U.S., Mexico Attempt to Quell UPS Lawsuit

The governments of the United States and Mexico have lined up behind Canada in an attempt to throw out a $230-million suit brought by United Parcel Service over what it says are unfair business practices by Canada Post Corp. The three governments argue in filings before a NAFTA tribunal that UPS’s claim does not come under the scope of the trade agreement’s controversial Chapter 11, which allows firms to sue any of the three countries if they feel they have been hurt by government actions. UPS in turn accuses the governments of trying to rewrite the chapter without going through the national legislatures of the three countries as another NAFTA provision requires.
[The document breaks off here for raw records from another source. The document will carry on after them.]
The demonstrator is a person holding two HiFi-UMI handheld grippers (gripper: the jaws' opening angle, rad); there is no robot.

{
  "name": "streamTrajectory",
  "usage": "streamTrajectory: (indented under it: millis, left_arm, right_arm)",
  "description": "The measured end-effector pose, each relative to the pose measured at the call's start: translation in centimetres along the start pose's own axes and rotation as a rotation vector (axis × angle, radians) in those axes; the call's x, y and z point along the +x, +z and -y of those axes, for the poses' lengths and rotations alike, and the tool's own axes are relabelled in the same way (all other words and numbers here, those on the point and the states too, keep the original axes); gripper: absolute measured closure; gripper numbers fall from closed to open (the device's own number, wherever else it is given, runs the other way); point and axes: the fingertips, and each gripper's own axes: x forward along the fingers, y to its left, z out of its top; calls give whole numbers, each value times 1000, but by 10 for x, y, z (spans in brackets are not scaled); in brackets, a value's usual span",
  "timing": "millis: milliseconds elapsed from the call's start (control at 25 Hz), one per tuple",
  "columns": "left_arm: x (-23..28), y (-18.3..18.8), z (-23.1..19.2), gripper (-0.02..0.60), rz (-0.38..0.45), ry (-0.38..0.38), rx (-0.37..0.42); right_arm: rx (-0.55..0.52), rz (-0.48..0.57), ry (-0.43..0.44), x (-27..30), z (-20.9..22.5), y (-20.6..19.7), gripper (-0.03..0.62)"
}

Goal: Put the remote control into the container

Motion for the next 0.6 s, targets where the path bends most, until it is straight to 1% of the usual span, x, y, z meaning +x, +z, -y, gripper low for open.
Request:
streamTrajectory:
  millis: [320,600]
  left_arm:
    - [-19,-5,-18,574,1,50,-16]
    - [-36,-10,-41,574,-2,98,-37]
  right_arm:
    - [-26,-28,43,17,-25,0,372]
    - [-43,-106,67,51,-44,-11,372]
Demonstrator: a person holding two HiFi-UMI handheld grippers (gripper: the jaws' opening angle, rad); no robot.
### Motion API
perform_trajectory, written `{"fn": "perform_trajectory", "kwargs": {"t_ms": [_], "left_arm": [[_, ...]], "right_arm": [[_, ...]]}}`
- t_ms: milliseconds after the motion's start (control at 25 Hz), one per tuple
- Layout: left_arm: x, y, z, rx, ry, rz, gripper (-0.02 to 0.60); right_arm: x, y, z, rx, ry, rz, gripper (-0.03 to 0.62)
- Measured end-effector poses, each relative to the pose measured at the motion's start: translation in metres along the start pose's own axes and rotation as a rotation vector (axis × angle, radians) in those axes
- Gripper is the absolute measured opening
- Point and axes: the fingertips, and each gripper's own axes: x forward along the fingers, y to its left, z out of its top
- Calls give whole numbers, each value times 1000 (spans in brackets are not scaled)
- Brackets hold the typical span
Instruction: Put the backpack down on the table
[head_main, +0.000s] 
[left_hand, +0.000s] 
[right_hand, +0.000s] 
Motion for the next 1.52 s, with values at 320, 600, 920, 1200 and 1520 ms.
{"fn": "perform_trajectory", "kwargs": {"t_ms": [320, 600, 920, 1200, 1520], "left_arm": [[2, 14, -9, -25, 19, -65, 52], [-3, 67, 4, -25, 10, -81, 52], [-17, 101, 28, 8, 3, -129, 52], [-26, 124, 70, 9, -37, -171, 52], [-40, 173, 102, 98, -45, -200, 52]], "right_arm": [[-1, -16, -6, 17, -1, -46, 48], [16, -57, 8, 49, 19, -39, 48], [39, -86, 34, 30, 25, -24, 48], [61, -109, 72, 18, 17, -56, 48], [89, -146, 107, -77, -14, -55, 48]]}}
The case has wider ramifications than just whether, as UPS alleges, Canada Post has cost it at least $230-million in damages by channelling monopoly revenue from the general postal service into subsidizing Canada Post courier products. ‘Should this tribunal allow the UPS claim to proceed in this respect, the intent of the parties to the NAFTA, an exhaustively negotiated and carefully prescribed agreement clearly limiting the scope of investor claims, will be frustrated,’ Ottawa warns in its submission. If UPS wins, the way will be cleared for many more Chapter 11 challenges, exactly what nationalist groups such as the Council of Canadians fear when they say NAFTA gives corporations the right to bully sovereign countries. If the tribunal upholds the governments’ argument, however, the signal will be sent that future cases will have to be filed on much narrower grounds, likely cutting them in number and making it more difficult for firms to use the chapter. A key question is whether a company can use Chapter 11 to sue over something outlawed in another chapter. NAFTA’s Chapter 15 says state-owned monopolies cannot subsidize subsidiaries in competition with the private sector. The governments argue only they can sue each other over breaches of other chapters, while companies are restricted to the terms of Chapter 11, which for instance insist on fair-market compensation if a government expropriates a business.